Your goal —
Leaving the pictures aside, repeat every line below exactly.

Data section —
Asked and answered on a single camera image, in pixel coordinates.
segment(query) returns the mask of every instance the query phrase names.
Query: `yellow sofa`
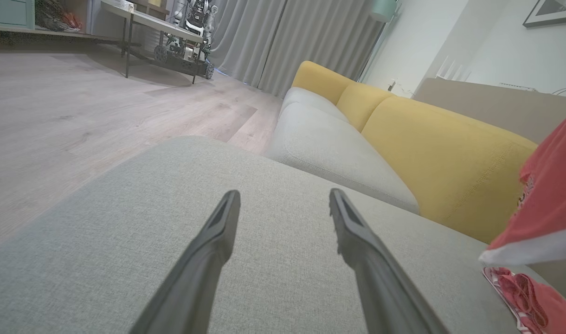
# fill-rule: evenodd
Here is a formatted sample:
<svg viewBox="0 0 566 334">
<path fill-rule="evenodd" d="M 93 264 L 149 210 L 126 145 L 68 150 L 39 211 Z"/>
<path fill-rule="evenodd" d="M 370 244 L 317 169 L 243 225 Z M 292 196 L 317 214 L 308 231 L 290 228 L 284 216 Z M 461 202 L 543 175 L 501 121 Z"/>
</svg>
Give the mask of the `yellow sofa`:
<svg viewBox="0 0 566 334">
<path fill-rule="evenodd" d="M 300 65 L 293 87 L 334 103 L 408 186 L 419 214 L 489 243 L 516 208 L 537 144 L 504 129 Z"/>
</svg>

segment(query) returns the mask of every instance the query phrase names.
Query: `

Response to this exercise —
Asked and answered on a single camera image, in pixel coordinates.
segment(query) returns the mask of every instance the query phrase names.
Query: `yellow sofa`
# fill-rule: evenodd
Here is a formatted sample:
<svg viewBox="0 0 566 334">
<path fill-rule="evenodd" d="M 93 264 L 149 210 L 126 145 L 68 150 L 39 211 Z"/>
<path fill-rule="evenodd" d="M 370 244 L 317 169 L 243 225 Z M 292 196 L 317 214 L 308 231 L 290 228 L 284 216 Z M 461 202 L 543 175 L 501 121 Z"/>
</svg>
Give the mask of the `yellow sofa`:
<svg viewBox="0 0 566 334">
<path fill-rule="evenodd" d="M 300 65 L 293 87 L 334 103 L 408 186 L 419 214 L 489 243 L 516 208 L 537 144 L 504 129 Z"/>
</svg>

segment(query) returns the mask of every instance the query phrase names.
Query: `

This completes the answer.